**Instructions for the task:**
Only the lines from the one containing "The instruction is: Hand" through the last line of the data are to be written out, exactly and in full.

[Given data — start]

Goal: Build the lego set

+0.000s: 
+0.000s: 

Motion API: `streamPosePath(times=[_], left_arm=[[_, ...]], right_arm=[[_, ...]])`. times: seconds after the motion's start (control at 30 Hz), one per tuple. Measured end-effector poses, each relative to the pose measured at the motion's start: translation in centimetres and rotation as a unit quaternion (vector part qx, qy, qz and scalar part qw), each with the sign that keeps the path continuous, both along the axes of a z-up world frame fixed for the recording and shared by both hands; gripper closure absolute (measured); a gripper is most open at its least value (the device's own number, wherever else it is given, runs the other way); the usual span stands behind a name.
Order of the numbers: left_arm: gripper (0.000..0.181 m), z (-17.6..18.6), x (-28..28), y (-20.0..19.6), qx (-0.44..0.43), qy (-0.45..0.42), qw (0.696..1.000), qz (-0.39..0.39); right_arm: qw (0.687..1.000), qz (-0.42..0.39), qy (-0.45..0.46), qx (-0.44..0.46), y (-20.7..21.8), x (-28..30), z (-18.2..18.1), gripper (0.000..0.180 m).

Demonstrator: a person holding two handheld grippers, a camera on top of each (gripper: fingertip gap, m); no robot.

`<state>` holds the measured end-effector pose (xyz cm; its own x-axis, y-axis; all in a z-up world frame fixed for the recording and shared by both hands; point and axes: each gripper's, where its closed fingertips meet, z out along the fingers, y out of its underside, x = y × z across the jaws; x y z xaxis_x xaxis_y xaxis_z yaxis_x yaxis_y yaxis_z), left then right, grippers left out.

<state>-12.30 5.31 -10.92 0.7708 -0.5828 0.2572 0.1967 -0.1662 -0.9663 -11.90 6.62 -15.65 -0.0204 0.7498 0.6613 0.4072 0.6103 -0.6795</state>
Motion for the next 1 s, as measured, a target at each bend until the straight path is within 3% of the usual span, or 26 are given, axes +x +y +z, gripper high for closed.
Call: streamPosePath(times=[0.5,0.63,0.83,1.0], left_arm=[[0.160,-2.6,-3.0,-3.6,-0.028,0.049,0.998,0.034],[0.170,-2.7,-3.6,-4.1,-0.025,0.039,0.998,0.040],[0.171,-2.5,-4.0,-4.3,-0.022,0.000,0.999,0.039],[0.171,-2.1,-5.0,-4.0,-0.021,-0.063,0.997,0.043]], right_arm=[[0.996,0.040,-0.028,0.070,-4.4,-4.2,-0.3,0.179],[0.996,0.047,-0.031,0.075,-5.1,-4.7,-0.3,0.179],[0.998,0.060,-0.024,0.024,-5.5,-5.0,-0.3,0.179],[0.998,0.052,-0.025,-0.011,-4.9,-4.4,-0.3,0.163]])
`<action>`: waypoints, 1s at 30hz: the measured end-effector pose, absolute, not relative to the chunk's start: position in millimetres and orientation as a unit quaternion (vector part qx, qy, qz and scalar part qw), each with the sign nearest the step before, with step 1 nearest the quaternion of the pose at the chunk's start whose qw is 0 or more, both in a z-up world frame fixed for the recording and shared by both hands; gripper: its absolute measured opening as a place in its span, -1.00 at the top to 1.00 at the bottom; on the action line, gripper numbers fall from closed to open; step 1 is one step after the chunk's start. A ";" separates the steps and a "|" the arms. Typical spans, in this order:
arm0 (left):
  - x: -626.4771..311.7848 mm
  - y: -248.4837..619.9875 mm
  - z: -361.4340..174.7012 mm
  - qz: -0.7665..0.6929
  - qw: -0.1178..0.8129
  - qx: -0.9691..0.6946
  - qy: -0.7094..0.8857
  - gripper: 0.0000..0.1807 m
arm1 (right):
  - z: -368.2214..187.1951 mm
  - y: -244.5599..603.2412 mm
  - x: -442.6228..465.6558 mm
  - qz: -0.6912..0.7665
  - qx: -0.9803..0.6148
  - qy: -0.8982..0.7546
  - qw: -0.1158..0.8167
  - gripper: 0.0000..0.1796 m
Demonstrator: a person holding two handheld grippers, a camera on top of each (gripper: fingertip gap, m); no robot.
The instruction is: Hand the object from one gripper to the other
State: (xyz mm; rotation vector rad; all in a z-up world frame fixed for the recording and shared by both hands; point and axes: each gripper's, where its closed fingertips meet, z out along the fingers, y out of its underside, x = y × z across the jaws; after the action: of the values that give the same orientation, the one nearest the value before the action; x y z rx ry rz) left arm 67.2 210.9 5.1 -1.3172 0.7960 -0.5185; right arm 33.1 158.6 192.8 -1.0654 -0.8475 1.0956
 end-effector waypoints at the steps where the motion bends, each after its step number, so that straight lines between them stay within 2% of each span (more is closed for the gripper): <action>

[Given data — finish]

**Output for this exercise:**
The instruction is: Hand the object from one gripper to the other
State: (xyz mm; rotation vector rad; all in a z-up world frame fixed for the recording and shared by both hands; point and axes: each gripper's, where its closed fingertips meet, z out along the fingers, y out of its underside, x = y × z across the jaws; after the action: of the values that give the same orientation, the one nearest the value before the action; x y z rx ry rz) left arm 67.2 210.9 5.1 -1.3172 0.7960 -0.5185; right arm 33.1 158.6 192.8 -1.0654 -0.8475 1.0956
 end-effector waypoints at the steps where the motion bends, each after its step number, so that straight lines between them stay within 2% of each span (more is closed for the gripper): <action>

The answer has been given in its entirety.